__WHAT YOU HAVE TO DO__: Copy out exactly the stretch of the listing below that begins at the line containing "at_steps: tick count" and ends at the line containing "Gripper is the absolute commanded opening", and copy nothing outside it.

INPUT DATA section start

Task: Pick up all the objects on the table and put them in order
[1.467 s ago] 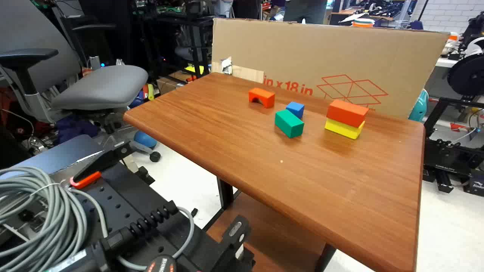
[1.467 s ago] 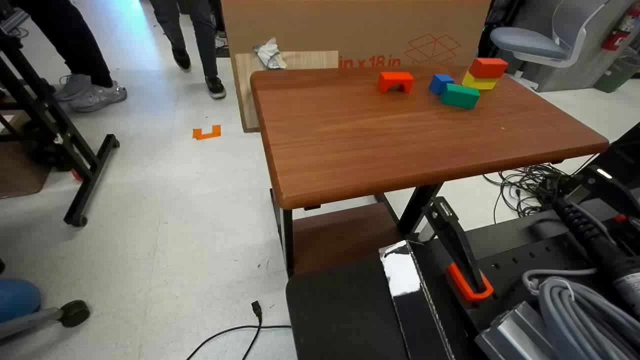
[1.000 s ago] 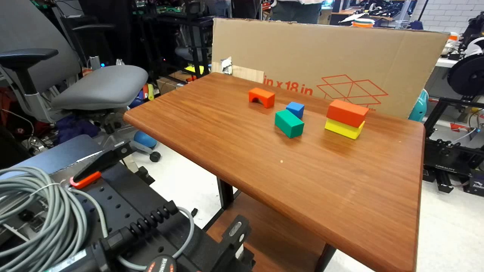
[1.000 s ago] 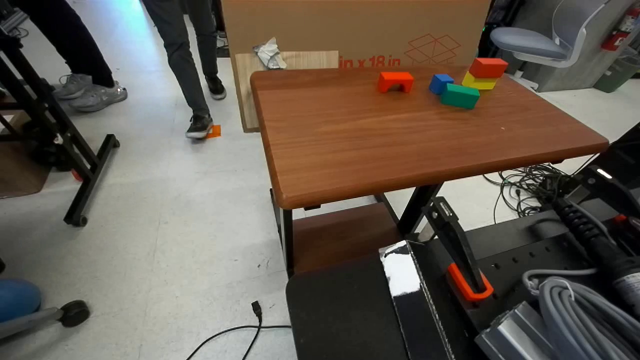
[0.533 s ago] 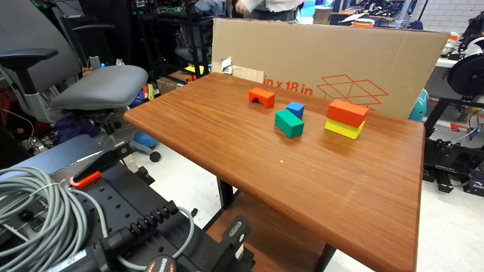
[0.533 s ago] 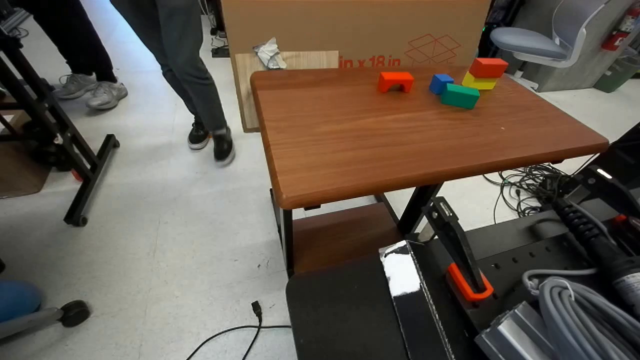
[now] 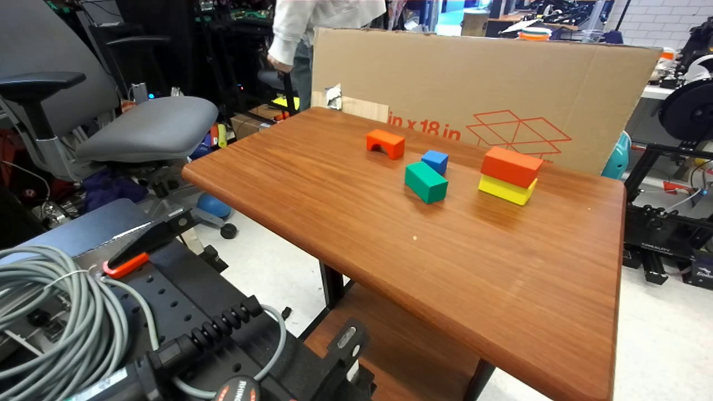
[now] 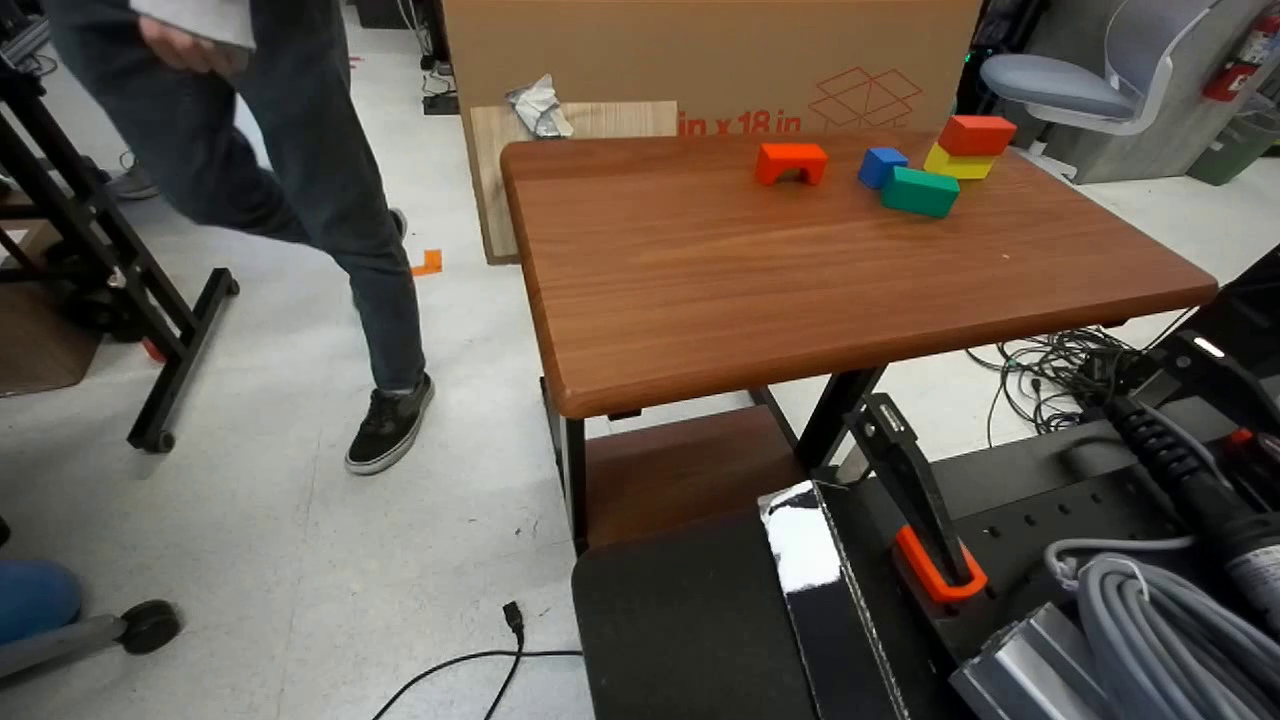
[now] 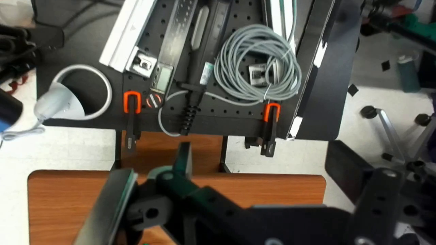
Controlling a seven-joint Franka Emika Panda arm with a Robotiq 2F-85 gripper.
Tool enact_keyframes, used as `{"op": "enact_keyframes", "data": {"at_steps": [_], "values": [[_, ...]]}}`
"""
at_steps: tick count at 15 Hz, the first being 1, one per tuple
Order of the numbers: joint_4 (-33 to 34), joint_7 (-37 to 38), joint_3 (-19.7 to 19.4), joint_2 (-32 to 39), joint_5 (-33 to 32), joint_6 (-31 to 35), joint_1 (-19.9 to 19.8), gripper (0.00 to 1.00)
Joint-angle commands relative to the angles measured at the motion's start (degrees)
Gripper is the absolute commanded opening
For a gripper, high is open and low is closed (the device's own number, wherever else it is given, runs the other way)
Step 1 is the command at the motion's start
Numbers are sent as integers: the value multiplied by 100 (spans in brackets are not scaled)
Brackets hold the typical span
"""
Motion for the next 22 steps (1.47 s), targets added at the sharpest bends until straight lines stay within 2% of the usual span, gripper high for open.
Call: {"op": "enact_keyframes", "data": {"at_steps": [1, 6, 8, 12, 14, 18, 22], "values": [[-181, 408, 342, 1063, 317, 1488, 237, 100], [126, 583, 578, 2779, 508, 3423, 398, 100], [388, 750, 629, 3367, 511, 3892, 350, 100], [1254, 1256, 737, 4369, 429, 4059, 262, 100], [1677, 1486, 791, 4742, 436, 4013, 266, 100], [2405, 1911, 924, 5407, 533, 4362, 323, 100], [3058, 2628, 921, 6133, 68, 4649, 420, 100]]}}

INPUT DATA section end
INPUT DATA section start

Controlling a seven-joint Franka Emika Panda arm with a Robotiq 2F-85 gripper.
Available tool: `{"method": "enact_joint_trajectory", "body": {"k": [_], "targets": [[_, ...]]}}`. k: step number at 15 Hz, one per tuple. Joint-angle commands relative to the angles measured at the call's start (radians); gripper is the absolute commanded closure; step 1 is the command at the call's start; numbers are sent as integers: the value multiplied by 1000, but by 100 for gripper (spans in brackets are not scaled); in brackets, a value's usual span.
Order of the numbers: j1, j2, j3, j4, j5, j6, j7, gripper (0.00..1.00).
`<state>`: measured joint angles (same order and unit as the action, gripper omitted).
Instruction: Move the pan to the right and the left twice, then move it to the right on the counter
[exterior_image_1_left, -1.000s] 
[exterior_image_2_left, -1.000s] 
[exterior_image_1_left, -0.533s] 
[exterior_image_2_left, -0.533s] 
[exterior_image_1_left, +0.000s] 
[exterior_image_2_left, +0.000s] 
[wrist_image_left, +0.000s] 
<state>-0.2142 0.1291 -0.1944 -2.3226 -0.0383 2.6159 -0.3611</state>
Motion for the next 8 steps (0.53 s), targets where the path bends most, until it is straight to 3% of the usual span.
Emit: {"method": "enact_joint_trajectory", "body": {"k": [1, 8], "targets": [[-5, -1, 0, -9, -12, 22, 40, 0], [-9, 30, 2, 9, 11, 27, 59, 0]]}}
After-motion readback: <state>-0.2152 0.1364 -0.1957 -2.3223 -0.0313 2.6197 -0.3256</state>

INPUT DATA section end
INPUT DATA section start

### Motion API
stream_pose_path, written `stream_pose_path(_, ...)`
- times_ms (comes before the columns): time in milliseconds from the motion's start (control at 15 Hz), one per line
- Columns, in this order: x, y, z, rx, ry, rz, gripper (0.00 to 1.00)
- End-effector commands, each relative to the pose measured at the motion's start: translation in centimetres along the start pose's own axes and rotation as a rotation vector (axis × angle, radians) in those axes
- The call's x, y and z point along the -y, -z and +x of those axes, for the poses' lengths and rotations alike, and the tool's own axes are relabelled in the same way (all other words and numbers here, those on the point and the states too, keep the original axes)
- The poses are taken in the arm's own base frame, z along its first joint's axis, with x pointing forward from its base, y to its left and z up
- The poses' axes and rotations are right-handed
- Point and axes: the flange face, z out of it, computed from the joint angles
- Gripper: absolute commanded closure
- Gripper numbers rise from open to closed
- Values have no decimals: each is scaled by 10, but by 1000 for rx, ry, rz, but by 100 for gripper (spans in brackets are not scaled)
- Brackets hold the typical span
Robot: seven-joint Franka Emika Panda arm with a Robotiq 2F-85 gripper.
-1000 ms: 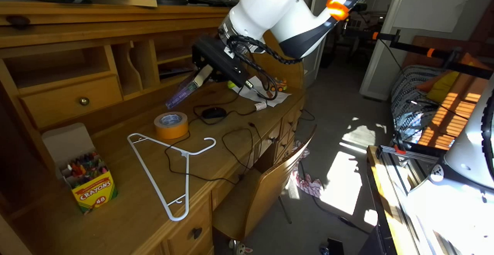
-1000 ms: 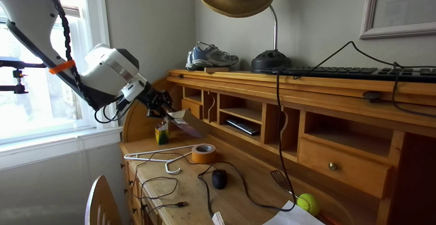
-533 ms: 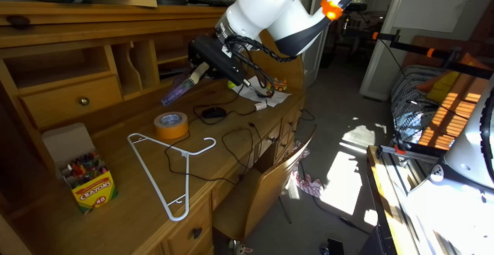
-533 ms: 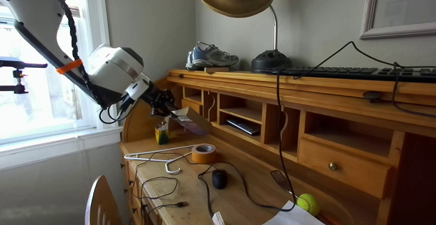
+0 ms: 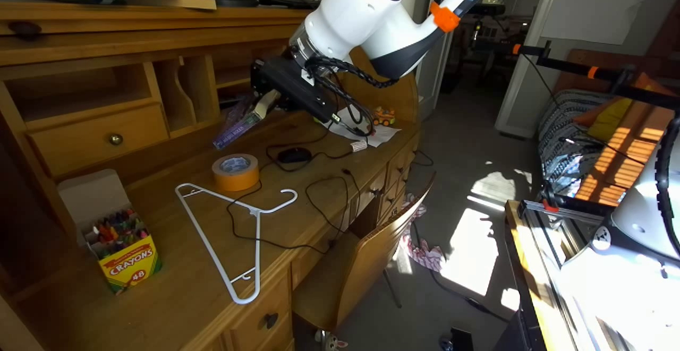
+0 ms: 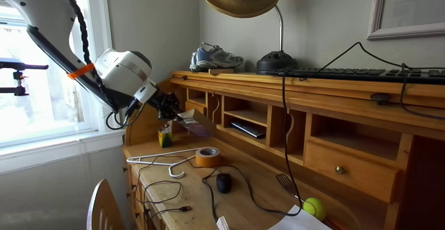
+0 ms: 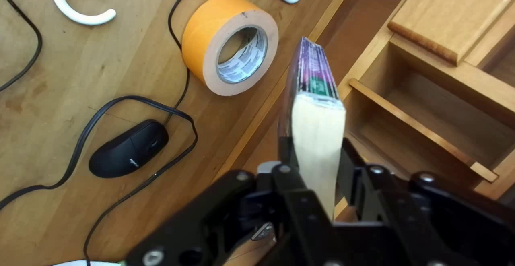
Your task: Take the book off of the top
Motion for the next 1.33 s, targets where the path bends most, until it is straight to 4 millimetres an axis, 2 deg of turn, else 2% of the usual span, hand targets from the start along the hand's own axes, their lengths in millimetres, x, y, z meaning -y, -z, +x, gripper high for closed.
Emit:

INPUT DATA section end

__ANSWER BOX__:
at_steps: tick count at 15 Hz, the first being 1, one per tuple
Order of the numbers: joint_4 (-33 to 34), joint_7 (-37 to 38), joint_3 (-19.7 to 19.4), joint_2 (-32 to 39), joint_5 (-33 to 32), joint_6 (-31 to 35), joint_1 (-19.9 to 19.8), gripper (0.00 to 1.00)
Joint-angle commands relative to the angles measured at the motion's start (degrees)
Gripper is the absolute commanded opening

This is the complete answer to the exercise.